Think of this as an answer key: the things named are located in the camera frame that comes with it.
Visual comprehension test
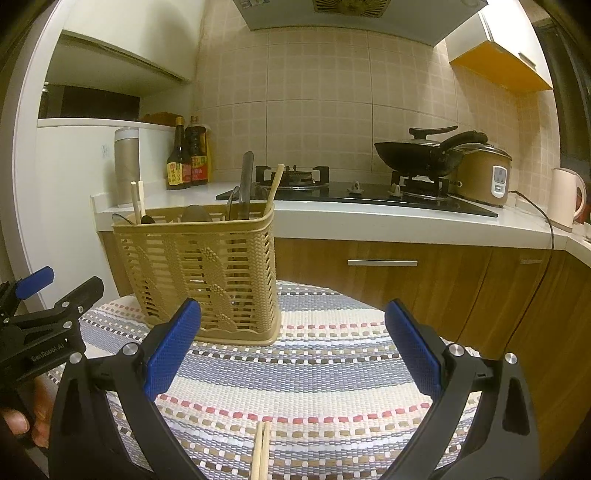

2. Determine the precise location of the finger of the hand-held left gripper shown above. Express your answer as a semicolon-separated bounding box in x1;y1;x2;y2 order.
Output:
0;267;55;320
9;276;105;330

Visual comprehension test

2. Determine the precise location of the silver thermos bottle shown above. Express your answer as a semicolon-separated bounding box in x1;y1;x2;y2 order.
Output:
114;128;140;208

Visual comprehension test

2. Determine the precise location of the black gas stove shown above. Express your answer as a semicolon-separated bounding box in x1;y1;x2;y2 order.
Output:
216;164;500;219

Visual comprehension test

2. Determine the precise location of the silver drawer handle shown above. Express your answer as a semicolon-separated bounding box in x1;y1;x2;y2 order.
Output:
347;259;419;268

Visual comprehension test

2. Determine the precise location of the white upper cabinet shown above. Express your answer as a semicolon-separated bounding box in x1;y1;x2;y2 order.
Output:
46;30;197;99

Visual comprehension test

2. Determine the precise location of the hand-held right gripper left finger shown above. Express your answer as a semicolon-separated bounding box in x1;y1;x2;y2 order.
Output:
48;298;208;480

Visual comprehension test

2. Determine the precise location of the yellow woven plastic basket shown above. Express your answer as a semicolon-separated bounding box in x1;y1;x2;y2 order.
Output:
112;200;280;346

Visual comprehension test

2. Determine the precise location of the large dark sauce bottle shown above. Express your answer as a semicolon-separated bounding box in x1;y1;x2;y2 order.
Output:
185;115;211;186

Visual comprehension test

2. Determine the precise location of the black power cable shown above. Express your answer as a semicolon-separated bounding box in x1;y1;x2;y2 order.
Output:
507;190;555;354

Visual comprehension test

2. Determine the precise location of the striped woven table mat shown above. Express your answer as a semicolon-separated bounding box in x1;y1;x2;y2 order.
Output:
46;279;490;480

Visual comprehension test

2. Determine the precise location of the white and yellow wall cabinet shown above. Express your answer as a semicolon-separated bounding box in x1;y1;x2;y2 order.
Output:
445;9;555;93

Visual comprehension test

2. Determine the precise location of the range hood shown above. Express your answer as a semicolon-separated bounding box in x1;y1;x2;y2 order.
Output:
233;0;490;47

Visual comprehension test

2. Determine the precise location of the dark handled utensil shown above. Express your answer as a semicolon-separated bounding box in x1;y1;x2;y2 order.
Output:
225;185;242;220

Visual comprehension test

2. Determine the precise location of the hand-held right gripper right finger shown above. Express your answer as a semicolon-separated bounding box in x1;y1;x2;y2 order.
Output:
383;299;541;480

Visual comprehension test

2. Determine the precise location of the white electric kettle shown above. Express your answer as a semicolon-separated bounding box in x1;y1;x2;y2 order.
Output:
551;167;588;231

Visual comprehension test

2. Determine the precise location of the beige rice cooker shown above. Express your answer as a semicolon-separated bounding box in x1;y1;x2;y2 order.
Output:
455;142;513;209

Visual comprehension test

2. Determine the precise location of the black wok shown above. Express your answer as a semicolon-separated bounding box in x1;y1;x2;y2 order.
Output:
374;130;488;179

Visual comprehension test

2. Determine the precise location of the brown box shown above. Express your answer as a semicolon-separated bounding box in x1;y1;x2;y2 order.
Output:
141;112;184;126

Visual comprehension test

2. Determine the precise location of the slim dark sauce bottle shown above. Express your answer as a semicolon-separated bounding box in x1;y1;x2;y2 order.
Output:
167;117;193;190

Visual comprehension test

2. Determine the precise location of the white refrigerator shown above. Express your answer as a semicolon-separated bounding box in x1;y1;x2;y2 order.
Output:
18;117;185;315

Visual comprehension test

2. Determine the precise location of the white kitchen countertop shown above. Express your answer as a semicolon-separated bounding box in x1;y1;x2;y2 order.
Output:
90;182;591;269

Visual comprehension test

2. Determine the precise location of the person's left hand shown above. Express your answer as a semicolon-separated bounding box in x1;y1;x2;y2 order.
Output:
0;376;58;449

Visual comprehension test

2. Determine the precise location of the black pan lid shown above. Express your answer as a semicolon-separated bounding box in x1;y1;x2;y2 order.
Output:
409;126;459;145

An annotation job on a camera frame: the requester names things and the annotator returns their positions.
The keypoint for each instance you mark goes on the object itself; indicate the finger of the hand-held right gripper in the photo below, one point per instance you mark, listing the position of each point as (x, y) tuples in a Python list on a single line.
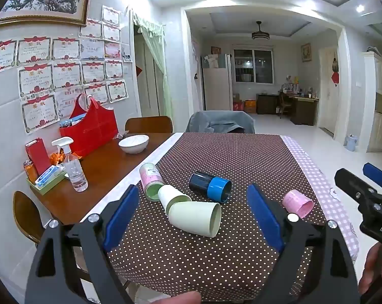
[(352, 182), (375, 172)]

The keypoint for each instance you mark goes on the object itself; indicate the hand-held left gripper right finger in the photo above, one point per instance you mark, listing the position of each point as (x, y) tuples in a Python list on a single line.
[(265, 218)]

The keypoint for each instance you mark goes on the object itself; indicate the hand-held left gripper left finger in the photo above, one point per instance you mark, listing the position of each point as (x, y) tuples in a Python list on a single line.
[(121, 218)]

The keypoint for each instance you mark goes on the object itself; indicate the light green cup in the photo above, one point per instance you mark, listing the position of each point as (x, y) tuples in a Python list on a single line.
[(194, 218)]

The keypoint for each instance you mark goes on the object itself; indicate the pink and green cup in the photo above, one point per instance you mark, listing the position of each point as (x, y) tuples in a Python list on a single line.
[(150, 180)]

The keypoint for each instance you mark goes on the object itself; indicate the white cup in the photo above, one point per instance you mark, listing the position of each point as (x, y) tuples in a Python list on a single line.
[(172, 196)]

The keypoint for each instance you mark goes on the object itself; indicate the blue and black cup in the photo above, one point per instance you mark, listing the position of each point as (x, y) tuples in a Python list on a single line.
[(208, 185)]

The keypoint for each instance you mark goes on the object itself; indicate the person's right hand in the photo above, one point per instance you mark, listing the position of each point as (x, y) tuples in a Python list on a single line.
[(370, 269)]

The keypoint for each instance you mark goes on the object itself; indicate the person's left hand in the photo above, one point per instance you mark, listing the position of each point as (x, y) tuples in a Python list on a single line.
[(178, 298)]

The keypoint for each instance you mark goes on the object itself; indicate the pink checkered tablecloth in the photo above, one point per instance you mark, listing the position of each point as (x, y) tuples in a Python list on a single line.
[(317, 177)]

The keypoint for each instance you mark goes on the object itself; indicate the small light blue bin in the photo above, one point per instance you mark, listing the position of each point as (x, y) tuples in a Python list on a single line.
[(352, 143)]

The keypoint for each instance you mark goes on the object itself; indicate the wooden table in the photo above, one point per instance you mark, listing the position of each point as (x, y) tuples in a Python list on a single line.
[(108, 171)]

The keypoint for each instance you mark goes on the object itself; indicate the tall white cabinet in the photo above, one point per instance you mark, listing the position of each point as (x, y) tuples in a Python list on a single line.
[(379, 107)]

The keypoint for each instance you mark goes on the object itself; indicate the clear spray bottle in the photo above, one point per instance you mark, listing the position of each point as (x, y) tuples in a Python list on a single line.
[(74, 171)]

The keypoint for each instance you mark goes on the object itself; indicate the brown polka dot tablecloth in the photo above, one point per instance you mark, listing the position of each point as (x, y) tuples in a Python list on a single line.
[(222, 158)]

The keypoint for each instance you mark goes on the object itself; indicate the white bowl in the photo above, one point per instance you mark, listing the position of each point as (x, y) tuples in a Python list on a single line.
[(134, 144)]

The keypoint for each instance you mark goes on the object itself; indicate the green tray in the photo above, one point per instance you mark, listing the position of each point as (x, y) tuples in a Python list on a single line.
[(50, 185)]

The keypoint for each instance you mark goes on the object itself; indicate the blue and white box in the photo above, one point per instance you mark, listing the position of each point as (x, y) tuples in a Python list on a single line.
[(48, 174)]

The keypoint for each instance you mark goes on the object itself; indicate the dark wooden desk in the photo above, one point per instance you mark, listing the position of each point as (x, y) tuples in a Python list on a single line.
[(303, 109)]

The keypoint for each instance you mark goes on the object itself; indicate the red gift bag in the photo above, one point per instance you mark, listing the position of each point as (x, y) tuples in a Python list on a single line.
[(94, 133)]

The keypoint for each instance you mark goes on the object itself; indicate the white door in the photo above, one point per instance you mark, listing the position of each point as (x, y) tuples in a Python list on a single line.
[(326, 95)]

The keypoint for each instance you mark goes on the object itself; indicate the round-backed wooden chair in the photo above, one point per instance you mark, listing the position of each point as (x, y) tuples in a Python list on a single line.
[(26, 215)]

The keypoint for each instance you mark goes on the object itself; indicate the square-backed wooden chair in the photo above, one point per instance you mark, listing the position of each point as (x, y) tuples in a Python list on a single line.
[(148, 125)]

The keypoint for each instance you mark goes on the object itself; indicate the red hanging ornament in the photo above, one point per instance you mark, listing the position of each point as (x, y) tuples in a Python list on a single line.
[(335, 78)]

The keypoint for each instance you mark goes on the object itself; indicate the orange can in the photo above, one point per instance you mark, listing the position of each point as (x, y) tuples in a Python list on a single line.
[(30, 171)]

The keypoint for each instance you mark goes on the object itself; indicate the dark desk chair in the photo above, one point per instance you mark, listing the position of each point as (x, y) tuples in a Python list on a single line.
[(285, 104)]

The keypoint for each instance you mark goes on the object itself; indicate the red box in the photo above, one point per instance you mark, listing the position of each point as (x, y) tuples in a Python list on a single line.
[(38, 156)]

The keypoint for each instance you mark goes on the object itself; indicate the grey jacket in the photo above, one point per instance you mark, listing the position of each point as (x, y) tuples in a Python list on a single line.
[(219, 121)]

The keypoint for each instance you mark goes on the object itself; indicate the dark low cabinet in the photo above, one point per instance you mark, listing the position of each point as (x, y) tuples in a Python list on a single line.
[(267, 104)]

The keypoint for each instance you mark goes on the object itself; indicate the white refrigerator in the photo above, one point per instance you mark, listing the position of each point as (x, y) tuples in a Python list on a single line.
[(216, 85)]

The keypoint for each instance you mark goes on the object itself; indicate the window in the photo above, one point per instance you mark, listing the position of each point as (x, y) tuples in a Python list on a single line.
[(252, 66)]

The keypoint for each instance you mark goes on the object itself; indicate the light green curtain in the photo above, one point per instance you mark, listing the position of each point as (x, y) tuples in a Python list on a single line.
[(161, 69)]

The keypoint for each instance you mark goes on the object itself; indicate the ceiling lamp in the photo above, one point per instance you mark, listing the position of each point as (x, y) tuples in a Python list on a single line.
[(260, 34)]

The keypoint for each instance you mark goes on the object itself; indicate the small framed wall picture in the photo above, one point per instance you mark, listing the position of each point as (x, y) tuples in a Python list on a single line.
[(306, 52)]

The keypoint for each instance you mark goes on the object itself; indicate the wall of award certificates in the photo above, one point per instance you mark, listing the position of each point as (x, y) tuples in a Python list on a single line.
* * * * *
**EXERCISE**
Counting only lines that hold "sauce", state how many appear in the records, and give nothing but the number.

**TASK SOLUTION**
2